The distribution of email is usually done by dedicated email servers that communicate with your machine using special protocols. In this section we show how simple the basic steps are.7

To receive email, we use the Post Office Protocol (POP). Sending can be done with the much older Simple Mail Transfer Protocol (SMTP).

When you type in the following program, replace the emailhost by the name of your local email server. Ask your administrator if the server has a POP service, and then use its name or number in the program below. Now the program is ready to connect to your email server, but it will not succeed in retrieving your mail because it does not yet know your login name or password. Replace them in the program and it shows you the first email the server has in store:

BEGIN {
  POPService  = "/inet/tcp/0/emailhost/pop3"
  RS = ORS = "\r\n"
  print "user name"             |& POPService
  POPService                    |& getline
  print "pass password"         |& POPService
  POPService                    |& getline
  print "retr 1"                |& POPService
  POPService                    |& getline
  if ($1 != "+OK") exit
  print "quit"                  |& POPService
  RS = "\r\n\\.\r\n"
  POPService |& getline
  print $0
  close(POPService)
}

We redefine the record separators RS and ORS because the protocol (POP) requires CR-LF to separate lines. After identifying yourself to the email service, the command ‘retr 1’ instructs the service to send the first of all your email messages in line. If the service replies with something other than ‘+OK’, the program exits; maybe there is no email. Otherwise, the program first announces that it intends to finish reading email, and then redefines RS in order to read the entire email as multiline input in one record. From the POP RFC, we know that the body of the email always ends with a single line containing a single dot. The program looks for this using ‘RS = "\r\n\\.\r\n"’. When it finds this sequence in the mail message, it quits. You can invoke this program as often as you like; it does not delete the message it reads, but instead leaves it on the server.


Footnotes

(7)

No, things are not that simple any more.
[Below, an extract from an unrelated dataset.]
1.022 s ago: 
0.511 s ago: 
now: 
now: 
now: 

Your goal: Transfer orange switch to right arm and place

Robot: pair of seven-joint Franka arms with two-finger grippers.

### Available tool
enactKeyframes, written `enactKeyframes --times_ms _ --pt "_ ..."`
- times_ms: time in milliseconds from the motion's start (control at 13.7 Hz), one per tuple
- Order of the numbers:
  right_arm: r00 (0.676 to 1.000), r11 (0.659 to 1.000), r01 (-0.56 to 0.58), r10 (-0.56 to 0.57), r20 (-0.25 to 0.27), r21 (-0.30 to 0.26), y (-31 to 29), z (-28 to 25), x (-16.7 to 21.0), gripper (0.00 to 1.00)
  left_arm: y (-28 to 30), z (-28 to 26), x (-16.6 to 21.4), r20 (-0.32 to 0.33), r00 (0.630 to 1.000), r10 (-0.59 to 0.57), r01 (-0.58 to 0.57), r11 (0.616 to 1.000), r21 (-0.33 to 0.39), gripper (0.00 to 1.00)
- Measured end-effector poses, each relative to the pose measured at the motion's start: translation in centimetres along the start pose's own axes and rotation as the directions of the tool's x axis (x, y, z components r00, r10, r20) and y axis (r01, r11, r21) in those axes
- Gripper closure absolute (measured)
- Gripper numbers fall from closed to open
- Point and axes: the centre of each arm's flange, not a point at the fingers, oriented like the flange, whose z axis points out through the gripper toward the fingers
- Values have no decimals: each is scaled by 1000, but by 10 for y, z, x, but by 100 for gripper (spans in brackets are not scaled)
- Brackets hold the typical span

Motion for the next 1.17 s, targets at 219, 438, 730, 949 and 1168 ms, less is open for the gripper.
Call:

Things were that simple when email was young in the 20th century. These days, unencrypted plaintext authentication is usually disallowed on non-secure connections. Since encryption of network connections is not supported in gawk, you should not use gawk to write such scripts. We left this section as it is because it demonstrates how application level protocols work in principle (a command being issued by the client followed by a reply coming back). Unfortunately, modern application level protocols are much more flexible in the sequence of actions. For example, modern POP3 servers may introduce themselves with an unprompted initial line that arrives before the initial command. Dealing with such variance is not worth the effort in gawk.